> _What the exercise asks_
Search the data for the string "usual", and report each line where it is found.

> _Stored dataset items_
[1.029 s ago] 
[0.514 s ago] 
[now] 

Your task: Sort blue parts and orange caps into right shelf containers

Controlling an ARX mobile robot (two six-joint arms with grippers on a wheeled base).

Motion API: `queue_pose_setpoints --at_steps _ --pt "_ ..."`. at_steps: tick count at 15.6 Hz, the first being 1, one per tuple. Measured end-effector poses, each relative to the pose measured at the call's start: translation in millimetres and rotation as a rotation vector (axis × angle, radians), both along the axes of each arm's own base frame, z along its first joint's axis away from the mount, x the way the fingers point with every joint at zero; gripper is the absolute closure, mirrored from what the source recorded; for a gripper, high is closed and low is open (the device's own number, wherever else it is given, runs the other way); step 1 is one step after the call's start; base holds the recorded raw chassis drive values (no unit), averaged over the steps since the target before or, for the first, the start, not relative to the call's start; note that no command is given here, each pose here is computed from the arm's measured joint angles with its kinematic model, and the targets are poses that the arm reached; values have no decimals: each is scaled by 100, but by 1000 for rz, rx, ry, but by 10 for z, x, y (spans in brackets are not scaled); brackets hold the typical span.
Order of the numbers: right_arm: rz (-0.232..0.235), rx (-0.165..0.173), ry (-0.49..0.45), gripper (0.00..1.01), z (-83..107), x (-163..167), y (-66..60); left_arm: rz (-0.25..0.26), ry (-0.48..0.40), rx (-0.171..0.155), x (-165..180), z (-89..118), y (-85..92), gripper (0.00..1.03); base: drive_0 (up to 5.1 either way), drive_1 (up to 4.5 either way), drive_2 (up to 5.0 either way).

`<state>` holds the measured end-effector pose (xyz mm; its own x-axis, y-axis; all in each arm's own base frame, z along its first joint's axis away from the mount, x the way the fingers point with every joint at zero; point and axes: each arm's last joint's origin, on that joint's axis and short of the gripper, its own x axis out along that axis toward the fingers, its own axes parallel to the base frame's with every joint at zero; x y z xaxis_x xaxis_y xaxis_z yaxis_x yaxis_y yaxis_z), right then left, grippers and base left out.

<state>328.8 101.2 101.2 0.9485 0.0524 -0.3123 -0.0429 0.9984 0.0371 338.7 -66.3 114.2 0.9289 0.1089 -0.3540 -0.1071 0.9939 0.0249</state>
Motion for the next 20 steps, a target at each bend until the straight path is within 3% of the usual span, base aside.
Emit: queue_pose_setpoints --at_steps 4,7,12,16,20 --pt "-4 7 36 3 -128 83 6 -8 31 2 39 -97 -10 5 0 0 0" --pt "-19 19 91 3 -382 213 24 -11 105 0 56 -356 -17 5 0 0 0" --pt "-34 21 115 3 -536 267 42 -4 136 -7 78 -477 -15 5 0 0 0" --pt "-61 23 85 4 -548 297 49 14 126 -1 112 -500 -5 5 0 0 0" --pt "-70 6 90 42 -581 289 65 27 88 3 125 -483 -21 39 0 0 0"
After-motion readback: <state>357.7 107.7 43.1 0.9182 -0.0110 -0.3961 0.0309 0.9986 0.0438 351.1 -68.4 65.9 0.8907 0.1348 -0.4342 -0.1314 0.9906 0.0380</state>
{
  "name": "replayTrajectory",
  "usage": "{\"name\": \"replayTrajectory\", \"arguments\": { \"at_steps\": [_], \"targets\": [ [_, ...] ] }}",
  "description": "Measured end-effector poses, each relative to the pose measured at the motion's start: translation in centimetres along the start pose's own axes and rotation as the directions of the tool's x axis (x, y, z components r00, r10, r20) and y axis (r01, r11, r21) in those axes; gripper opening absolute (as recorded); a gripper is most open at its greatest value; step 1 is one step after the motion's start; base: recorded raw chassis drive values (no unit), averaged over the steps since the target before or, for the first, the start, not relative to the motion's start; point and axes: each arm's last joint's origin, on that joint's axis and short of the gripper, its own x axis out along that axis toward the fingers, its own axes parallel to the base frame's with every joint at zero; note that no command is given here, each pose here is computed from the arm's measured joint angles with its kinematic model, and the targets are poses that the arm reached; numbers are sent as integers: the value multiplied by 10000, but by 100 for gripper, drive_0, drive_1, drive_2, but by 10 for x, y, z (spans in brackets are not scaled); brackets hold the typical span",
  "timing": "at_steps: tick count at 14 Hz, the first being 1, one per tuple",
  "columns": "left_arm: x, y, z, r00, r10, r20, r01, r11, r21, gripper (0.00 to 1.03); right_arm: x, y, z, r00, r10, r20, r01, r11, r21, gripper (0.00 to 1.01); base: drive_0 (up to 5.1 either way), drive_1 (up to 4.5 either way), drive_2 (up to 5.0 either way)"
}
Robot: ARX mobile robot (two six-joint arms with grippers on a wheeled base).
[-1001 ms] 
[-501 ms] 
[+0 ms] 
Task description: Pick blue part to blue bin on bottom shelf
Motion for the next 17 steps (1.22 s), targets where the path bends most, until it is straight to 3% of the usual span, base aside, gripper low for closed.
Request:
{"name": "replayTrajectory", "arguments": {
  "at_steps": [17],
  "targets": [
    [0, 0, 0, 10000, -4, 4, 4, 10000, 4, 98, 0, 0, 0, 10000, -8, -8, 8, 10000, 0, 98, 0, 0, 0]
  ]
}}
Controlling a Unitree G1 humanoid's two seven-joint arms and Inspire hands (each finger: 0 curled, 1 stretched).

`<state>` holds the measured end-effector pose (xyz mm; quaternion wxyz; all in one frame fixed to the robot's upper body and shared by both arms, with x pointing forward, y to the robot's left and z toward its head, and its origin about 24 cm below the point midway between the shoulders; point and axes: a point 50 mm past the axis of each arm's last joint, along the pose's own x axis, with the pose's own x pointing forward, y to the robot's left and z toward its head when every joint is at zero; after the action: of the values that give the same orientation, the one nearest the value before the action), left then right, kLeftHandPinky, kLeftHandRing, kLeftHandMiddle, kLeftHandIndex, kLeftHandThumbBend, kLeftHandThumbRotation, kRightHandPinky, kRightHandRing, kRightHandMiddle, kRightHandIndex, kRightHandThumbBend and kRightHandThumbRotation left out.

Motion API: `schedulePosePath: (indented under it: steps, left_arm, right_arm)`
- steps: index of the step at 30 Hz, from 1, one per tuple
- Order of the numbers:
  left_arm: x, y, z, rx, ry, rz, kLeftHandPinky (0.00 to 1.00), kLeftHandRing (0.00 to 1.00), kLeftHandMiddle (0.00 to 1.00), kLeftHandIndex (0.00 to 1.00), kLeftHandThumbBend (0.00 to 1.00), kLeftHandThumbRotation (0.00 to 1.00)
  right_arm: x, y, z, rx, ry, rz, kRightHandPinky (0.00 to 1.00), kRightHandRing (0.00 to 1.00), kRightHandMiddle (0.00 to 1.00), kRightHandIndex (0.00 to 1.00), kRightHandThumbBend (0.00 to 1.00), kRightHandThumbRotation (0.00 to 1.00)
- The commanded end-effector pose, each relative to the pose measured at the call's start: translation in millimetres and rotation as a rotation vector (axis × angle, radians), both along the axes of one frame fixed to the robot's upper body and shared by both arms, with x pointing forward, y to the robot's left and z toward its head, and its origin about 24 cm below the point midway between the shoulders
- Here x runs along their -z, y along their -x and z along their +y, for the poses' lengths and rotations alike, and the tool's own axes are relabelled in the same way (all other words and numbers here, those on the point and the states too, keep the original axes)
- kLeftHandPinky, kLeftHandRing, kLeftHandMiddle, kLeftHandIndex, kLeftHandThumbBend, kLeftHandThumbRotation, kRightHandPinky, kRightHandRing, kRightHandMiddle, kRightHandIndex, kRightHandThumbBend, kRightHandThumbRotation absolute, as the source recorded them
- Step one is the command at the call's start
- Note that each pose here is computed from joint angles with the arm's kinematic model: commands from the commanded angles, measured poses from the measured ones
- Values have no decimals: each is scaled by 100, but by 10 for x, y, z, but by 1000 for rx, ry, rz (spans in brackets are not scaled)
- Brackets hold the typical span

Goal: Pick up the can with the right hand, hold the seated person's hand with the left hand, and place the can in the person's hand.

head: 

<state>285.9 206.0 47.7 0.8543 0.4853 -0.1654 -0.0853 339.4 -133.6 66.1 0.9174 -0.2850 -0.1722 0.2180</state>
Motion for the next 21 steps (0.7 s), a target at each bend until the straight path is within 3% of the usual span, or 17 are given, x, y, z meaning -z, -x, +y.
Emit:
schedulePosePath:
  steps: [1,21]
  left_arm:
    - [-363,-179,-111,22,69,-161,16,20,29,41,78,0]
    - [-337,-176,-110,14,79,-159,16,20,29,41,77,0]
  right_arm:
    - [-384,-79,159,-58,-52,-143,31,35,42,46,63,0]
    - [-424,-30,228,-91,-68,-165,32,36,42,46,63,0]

> _Response for this exercise_
Motion for the next 20 steps, a target at each bend until the straight path is within 3% of the usual span, base aside.
Motion for the next 17 steps (1.22 s), targets where the path bends most, until it is straight to 3% of the usual span, base aside, gripper low for closed.
Motion for the next 21 steps (0.7 s), a target at each bend until the straight path is within 3% of the usual span, or 17 are given, x, y, z meaning -z, -x, +y.

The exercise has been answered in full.